Pour Lia et Ivanka, accueillies depuis deux ans au Village d’Enfants et d’Adolescents de Sablons en Gironde, il faudra avancer dans la vie sans aucune référence familiale, sans perspective de revoir jamais leur mère. Leur fratrie et ACTION ENFANCE seront leur ciment.
Lia et Ivanka, respectivement âgées de 10 et 7 ans, ont été confiées à la Fondation en septembre 2020, après un premier placement en famille d’accueil. Celui-ci faisait suite à une mesure de placement à domicile organisée par l’Aide sociale à l’enfance alors qu’elles étaient toutes petites. Leur père est décédé l’année de la naissance d’Ivanka. Leur mère était en incapacité de s’occuper de ses enfants. Depuis, elle n’a plus donné de nouvelles. Il est probable qu’elle soit retournée en Roumanie, abandonnant ses trois enfants, les deux fillettes et leur frère aîné, Abel. “Les recherches entreprises par l’Ambassade n’ont pour le moment pas abouti“, commente Corinne Raspiller, éducatrice familiale.
Face à cette situation, l’inspectrice de l’Aide sociale en charge de la fratrie a saisi le juge des enfants, qui a prononcé le délaissement parental en mars 2021. “Nous étions présentes lorsque l’inspectrice a fait part aux enfants de cette décision. Elle leur a expliqué avec beaucoup de délicatesse que leur maman les avait confiés au Département parce qu’elle n’avait pas la capacité de s’occuper d’eux. Les enfants étaient effondrés. Ils pleuraient. Ils comprenaient qu’ils ne reverraient plus leur mère. C’était un moment très dur !“, raconte Marie Rieublanc, éducatrice familiale.
Pour Lia, qui faisait des colères très violentes pouvant la mettre en danger, apprendre cette décision du juge a finalement été positif. Comprenant qu’elle resterait probablement au Village jusqu’à sa majorité, elle a pu commencer à avancer et à se projeter. “Nous le voyons au quotidien. Avoir des réponses l’a apaisée, même si elle a encore quelquefois du mal à gérer ses émotions. À l’école, elle a fait des progrès extraordinaires qui surprennent sa maîtresse“, poursuit-elle. En CE2 dans une classe Ulis (1), Lia a appris à lire et compter en un an, alors qu’elle était totalement bloquée. Ivanka, qui avait 5 ans lors de l’annonce du délaissement parental, n’a certainement pas compris la portée de cette décision sur le moment. Aujourd’hui, elle commence à faire ce chemin. “Mais cela reste compliqué pour elle de concevoir que son père n’est plus de ce monde et qu’elle ne reverra probablement plus jamais sa mère“, note Corinne Raspiller. Pour leur permettre de créer des liens avec des adultes autres que les équipes éducatives qui prennent soin d’elles, une démarche de parrainage est en cours. “Elles sont très impatientes que cela aboutisse”, commente-t-elle.

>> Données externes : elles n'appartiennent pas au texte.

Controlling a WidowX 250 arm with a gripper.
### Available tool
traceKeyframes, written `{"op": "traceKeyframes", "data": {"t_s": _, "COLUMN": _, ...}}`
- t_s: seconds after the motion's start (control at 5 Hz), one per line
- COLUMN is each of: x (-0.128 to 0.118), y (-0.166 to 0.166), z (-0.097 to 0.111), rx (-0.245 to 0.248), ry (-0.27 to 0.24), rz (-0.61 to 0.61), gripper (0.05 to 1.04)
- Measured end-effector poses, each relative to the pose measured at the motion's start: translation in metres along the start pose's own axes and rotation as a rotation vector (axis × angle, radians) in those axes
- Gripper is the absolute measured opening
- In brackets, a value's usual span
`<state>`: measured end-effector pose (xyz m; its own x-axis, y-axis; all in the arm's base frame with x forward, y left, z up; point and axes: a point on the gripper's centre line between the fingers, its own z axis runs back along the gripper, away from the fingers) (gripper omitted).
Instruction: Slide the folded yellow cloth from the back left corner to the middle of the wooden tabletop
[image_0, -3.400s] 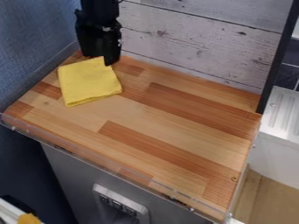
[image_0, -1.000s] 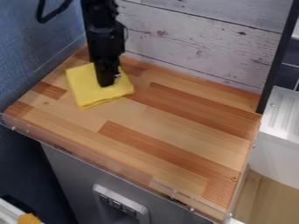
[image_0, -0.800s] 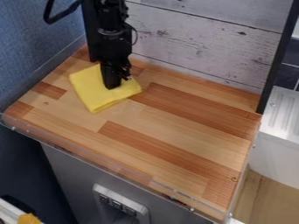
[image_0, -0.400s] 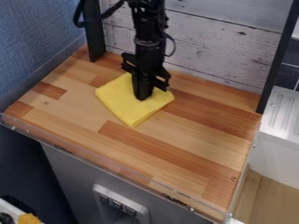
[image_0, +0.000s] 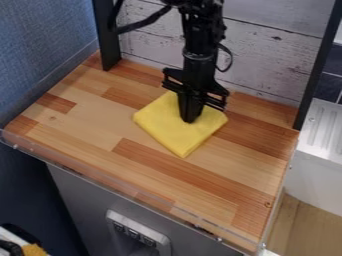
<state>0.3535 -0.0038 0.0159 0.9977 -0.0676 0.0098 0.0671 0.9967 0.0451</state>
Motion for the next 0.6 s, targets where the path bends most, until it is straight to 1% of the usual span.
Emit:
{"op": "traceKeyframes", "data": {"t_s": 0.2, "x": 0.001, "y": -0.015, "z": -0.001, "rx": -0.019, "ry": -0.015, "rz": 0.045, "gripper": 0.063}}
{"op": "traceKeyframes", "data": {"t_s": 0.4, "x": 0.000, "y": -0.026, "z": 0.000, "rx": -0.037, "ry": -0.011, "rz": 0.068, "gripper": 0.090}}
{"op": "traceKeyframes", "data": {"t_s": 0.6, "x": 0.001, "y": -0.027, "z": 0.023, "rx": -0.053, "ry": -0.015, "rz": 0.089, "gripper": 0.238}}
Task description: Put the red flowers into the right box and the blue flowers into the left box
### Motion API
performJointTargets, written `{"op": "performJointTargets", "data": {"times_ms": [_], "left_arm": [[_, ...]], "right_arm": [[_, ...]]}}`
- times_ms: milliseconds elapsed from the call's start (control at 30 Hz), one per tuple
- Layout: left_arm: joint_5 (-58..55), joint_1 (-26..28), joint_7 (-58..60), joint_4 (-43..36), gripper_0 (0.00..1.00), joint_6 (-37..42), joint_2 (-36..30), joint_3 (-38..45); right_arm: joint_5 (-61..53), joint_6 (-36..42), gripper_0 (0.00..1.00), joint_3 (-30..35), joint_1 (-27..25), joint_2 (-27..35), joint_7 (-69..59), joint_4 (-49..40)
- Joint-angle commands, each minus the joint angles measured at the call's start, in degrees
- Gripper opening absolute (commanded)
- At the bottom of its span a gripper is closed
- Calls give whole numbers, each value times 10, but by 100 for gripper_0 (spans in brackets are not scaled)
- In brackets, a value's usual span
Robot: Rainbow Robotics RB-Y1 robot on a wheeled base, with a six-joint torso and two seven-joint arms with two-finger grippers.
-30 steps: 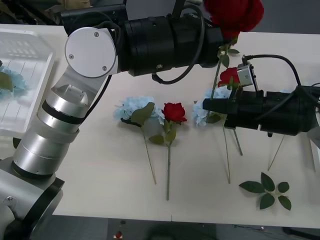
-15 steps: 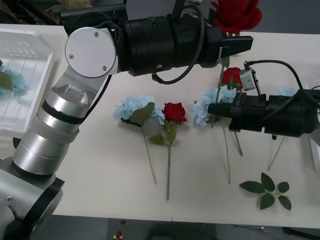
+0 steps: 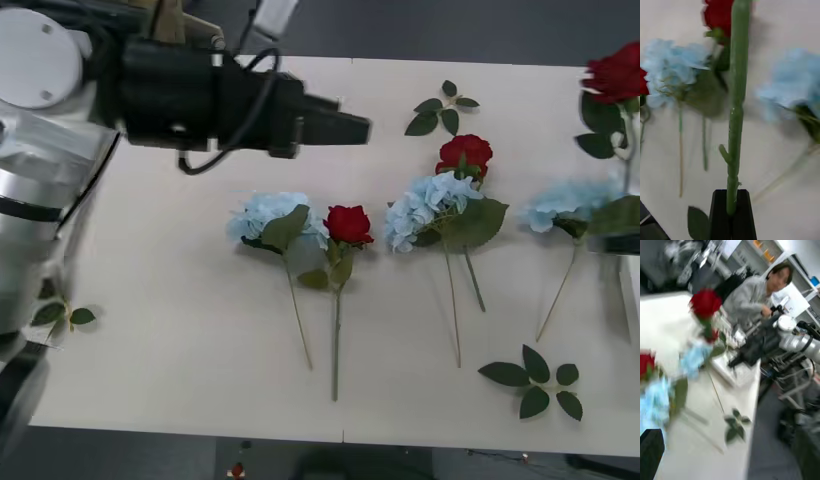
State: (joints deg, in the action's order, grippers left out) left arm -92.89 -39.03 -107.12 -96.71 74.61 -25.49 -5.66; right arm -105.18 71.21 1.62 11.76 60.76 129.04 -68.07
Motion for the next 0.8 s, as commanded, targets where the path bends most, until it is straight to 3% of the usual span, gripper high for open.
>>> {"op": "performJointTargets", "data": {"times_ms": [33, 167, 367, 433, 600, 700, 800], "left_arm": [[25, 4, 154, 15, 100, 132, -56, 27], [91, 26, 247, 10, 100, 222, -72, 18], [158, 55, 310, 6, 100, 228, -72, -80], [176, 62, 337, -3, 100, 214, -73, -109], [230, 72, 393, -13, 100, 93, -69, -209], [285, 72, 411, -12, 100, 43, -54, -246], [338, 67, 410, -10, 100, 43, -33, -246]], "right_arm": [[58, 28, 0, 44, 13, 42, -48, 71], [125, 31, 0, 80, 13, 62, -79, 114], [218, -28, 0, 85, 13, 76, -96, 152], [224, -51, 0, 80, 13, 76, -99, 160], [235, -108, 0, 45, 13, 75, -103, 171], [237, -136, 58, 21, 13, 75, -101, 171], [235, -138, 76, 4, 13, 76, -99, 169]]}}
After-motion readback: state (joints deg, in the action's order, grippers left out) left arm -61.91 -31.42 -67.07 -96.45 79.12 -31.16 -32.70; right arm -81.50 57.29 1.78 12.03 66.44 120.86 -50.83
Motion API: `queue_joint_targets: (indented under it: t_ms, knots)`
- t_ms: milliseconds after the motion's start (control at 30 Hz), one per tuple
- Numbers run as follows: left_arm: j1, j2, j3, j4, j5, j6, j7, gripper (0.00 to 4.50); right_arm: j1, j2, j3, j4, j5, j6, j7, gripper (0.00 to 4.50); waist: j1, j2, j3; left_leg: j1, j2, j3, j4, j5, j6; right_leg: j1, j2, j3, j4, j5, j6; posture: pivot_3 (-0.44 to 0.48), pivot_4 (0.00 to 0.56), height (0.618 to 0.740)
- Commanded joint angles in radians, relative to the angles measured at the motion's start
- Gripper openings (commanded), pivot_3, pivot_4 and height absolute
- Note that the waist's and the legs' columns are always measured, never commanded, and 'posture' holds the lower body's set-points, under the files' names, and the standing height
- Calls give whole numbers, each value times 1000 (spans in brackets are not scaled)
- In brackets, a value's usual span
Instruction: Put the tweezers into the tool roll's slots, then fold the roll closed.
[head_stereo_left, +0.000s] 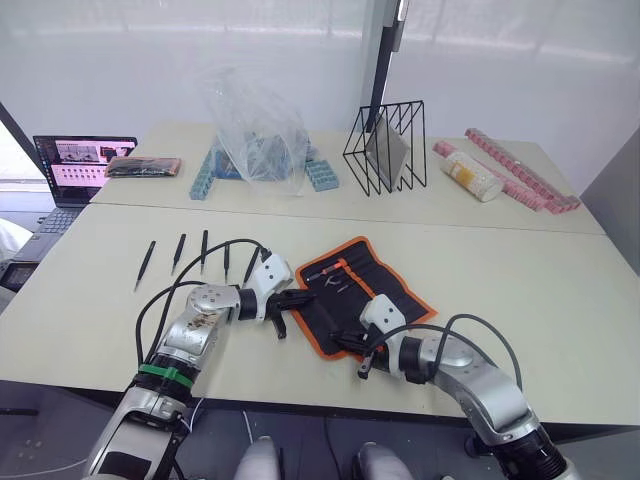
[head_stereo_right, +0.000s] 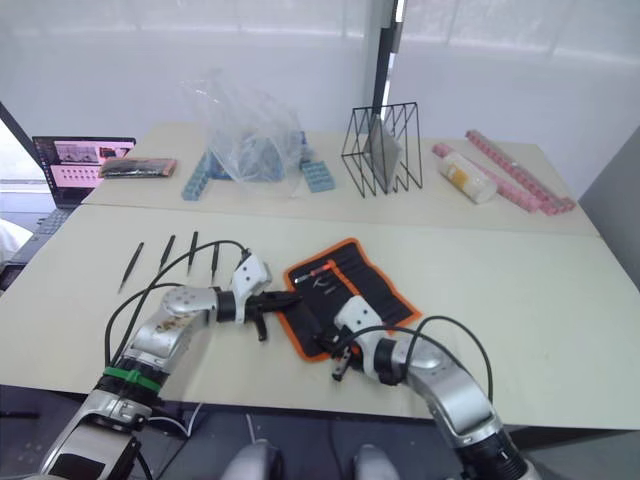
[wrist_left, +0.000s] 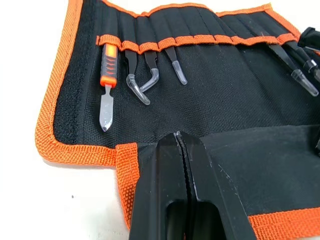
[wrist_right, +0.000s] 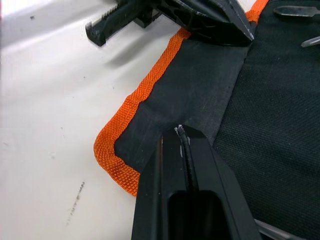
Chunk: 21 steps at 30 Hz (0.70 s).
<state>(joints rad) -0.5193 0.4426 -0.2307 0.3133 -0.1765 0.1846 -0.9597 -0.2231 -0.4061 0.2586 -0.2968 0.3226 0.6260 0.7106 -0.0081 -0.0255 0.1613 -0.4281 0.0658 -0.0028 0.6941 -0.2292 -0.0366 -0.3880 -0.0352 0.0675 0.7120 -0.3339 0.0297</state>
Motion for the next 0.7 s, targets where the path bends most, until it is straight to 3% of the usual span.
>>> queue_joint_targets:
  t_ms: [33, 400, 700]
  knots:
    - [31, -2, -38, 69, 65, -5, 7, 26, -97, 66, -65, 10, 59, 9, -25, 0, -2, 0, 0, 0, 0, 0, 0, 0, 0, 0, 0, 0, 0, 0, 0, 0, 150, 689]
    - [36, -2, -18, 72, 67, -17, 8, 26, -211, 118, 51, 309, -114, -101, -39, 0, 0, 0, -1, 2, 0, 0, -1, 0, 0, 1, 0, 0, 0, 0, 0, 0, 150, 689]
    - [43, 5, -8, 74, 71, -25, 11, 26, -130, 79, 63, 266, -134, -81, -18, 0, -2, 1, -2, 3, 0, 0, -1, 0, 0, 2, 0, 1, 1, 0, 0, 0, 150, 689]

Lors de leur arrivée au Village, les deux fillettes avaient été accueillies dans deux maisons différentes. “Leur placement en famille d’accueil ne s’était pas très bien passé pour Lia, qui souffrait de souvenirs de maltraitance. Il y avait beaucoup de tension entre les deux sœurs“, restitue Marie Rieublanc. Quelques mois plus tard, elles ont pu être réunies dans la même maison, mais elles manifestaient peu d’intérêt l’une pour l’autre. “Ce n’est que maintenant, qu’elles commencent à se rapprocher.” Abel, placé en foyer après son séjour en famille d’accueil, a rejoint le Village à la rentrée. Pour retisser les liens, des temps partagés sont déjà organisés.
« Si les parents sont titulaires de droits découlant de l’autorité parentale, ils ont également des devoirs envers leur enfant. Dans le cas où les parents se désintéressent manifestement de leurs enfants, ce qui est très précis aux yeux de la loi, le délaissement parental peut être prononcé. Parmi les conditions : ne pas avoir entretenu avec l’enfant les relations nécessaires à son éducation et son développement depuis au moins un an ou l’avoir consciemment abandonné. Ce jugement de délaissement est indispensable dans ces situations, car il permet à l’enfant de se projeter et ouvre la voie de l’adoption. » – Sandra Macé, directrice du Village d’Enfants et d’Adolescents d’Amilly, membre de la Commission d’examen des situations et des statuts des enfants confiés (CESSEC) du Loiret
(1) Les classes Ulis sont dédiées à la scolarisation d’élèves en situation de handicap.